* _How to complete this task_
Leave out every line before the one containing "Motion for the", and repeat the rest of the material below exactly, that line included.
(Recorded information)
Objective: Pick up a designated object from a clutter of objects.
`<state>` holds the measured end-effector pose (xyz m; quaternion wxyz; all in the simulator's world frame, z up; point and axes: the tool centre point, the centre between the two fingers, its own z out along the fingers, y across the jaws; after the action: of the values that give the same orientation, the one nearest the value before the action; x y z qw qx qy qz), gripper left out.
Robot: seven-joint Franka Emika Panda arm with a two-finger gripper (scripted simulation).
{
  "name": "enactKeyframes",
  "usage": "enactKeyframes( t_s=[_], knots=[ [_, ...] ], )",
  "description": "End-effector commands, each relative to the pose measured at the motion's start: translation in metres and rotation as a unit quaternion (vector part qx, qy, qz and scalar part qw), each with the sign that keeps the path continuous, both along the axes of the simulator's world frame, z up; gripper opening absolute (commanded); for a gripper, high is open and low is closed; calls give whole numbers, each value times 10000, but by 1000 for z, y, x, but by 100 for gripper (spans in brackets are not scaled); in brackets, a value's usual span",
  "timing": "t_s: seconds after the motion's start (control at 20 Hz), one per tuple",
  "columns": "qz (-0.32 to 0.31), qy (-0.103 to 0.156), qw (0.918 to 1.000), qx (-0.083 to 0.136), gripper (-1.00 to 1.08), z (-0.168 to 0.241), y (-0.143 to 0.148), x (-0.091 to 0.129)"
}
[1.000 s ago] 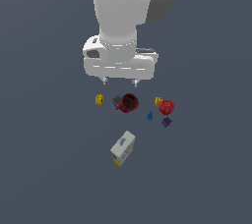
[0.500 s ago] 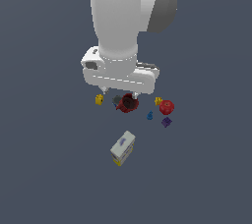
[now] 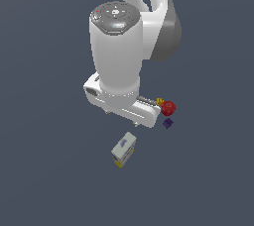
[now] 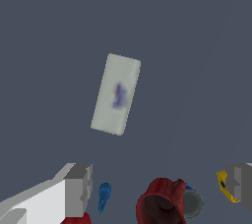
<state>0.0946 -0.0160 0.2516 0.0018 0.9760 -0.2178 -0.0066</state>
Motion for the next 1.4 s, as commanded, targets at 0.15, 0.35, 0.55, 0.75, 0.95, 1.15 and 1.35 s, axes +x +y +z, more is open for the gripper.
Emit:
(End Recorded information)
* _Solution below_
Motion for the next 1.4 s, as commanded, targets at 0.15, 0.35, 0.55, 0.75, 0.95, 1.15 and 1.35 s, axes +x +y +z, more is open for the gripper.
Emit:

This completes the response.